A stark description of our childhood sounds too Dickensian to feel right to me — father died young, mother with schizophrenia, moved from relative to relative. Those obscure the other details that we were always loved, always had someone to take us in, always had each other.

He was — he is — the most important person in the world to me. The only one who’s been there always. Even as kids, maybe I didn’t know I’d end up happily paying long distance charges to talk to him and voluntarily going on vacation with him, but he was my only stability in a scary world.

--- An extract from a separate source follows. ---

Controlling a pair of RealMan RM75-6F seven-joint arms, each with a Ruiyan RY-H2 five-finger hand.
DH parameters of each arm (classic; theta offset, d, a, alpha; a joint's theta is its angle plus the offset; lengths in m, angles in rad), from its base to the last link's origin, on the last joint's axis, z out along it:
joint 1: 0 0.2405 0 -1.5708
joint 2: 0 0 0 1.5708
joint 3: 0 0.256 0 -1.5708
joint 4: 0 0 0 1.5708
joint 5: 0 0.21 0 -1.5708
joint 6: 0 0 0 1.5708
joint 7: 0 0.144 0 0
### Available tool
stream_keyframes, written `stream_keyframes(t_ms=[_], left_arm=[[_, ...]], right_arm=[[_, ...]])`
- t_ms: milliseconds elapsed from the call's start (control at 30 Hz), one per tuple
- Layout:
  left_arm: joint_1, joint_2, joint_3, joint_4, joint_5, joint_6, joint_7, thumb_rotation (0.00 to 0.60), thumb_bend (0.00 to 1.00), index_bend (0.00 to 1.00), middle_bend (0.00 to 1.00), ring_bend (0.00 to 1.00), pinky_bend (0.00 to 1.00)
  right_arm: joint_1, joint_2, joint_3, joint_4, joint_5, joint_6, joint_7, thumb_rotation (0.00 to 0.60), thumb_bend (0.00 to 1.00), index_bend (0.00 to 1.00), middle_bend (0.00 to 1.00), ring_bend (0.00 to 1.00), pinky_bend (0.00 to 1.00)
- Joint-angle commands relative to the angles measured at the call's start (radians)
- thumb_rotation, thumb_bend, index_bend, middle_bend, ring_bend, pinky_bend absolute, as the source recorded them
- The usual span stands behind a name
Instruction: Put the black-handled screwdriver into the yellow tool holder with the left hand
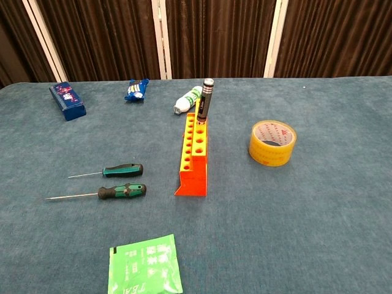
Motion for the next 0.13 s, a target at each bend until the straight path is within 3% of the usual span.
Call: stream_keyframes(t_ms=[33, 133], left_arm=[[0.035, 0.013, 0.023, 0.032, 0.027, 0.02, -0.038, 0.6, 0.12, 0.0, 0.0, 0.0, 0.0], [0.061, 0.02, 0.028, 0.054, 0.052, 0.04, -0.084, 0.6, 0.11, 0.0, 0.0, 0.0, 0.0]], right_arm=[[0.002, -0.004, -0.006, 0.006, -0.009, -0.003, -0.01, 0.6, 0.06, 0.0, 0.0, 0.0, 0.0], [0.0, -0.001, -0.011, 0.005, -0.027, 0.006, -0.014, 0.6, 0.06, 0.0, 0.0, 0.0, 0.0]])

All my life he helped give me the confidence to go out in that world and be who I am, because I knew there was someone who knew me better than anyone, who loved me anyway, who was proud of me.

He helped me appreciate music, science, scifi, computers, and “dumb comedies” that weren’t as dumb as I’d snottily dismissed them. There’s a reason I’m drawn to people with smart, sarcastic and slightly goofy senses of humour. And why I never quite believe them when they tell me tall tales.

We share 50% of our DNA, but that’s the least of it. He will always be an important part of who I am.